What is being asked: Which lines of the data contain the string "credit"? Copy every one of them.
----
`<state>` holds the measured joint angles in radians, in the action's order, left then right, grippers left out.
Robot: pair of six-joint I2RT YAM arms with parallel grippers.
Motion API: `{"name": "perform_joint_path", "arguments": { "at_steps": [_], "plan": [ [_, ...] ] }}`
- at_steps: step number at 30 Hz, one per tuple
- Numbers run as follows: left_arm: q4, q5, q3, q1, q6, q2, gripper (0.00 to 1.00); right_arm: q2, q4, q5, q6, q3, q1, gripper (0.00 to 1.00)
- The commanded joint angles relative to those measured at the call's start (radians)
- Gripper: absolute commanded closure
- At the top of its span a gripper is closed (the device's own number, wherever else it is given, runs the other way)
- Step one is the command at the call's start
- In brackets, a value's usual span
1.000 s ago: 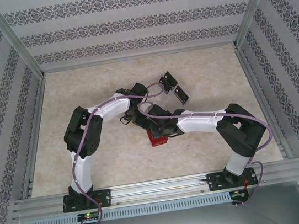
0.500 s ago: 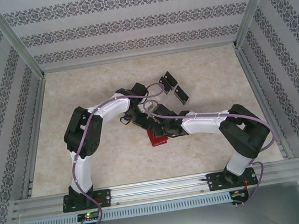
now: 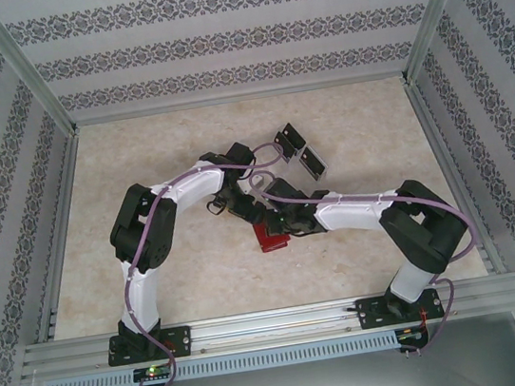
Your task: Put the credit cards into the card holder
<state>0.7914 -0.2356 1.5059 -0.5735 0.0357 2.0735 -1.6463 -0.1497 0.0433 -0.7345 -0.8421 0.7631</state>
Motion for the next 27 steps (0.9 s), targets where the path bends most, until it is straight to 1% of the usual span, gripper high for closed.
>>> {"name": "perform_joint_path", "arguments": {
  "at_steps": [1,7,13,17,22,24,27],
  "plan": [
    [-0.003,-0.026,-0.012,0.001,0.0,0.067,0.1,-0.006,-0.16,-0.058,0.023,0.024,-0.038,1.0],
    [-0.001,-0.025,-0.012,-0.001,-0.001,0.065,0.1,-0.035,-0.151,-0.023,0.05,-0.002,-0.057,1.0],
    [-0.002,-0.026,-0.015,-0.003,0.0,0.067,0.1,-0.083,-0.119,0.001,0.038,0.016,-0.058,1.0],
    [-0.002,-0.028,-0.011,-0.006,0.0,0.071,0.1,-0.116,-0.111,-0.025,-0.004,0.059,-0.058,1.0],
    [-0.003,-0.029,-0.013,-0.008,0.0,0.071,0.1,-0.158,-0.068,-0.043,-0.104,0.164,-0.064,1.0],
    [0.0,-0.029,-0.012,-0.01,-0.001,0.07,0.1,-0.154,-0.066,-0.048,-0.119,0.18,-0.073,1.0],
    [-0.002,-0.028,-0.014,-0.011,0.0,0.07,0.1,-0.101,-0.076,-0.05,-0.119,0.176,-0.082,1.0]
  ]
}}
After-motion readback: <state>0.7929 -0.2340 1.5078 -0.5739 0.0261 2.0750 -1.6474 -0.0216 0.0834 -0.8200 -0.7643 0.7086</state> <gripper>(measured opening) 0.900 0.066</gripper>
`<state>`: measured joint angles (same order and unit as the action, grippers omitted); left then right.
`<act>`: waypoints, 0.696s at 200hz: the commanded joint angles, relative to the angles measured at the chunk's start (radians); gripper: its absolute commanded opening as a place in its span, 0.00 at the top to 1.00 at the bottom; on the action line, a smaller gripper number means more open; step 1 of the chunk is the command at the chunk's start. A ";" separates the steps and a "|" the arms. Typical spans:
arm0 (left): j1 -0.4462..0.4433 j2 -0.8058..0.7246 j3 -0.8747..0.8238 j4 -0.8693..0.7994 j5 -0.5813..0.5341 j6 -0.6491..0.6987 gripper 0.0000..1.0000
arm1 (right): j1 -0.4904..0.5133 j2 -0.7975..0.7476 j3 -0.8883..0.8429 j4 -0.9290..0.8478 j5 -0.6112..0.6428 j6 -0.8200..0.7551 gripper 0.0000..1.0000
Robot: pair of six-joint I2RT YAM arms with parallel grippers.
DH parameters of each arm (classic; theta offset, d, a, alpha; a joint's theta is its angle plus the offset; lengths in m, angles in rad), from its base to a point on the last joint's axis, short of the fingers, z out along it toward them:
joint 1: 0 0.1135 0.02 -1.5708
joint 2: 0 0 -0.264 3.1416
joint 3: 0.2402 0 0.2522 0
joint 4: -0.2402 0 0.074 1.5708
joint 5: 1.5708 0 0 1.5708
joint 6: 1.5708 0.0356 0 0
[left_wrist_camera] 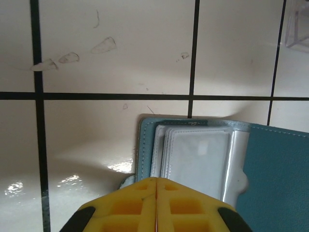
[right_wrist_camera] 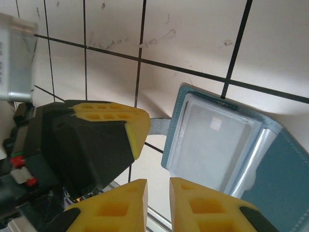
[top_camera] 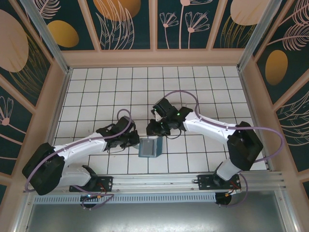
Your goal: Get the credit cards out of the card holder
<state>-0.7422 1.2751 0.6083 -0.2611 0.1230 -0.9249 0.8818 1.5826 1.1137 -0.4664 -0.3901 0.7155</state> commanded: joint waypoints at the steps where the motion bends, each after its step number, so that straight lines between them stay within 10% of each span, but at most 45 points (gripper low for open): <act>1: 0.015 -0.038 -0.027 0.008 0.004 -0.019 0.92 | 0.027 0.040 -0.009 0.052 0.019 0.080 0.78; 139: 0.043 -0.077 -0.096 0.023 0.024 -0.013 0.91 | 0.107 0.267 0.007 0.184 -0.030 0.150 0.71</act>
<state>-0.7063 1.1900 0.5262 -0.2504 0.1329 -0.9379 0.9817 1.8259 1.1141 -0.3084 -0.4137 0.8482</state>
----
Result of the exercise:
Your task: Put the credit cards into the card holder
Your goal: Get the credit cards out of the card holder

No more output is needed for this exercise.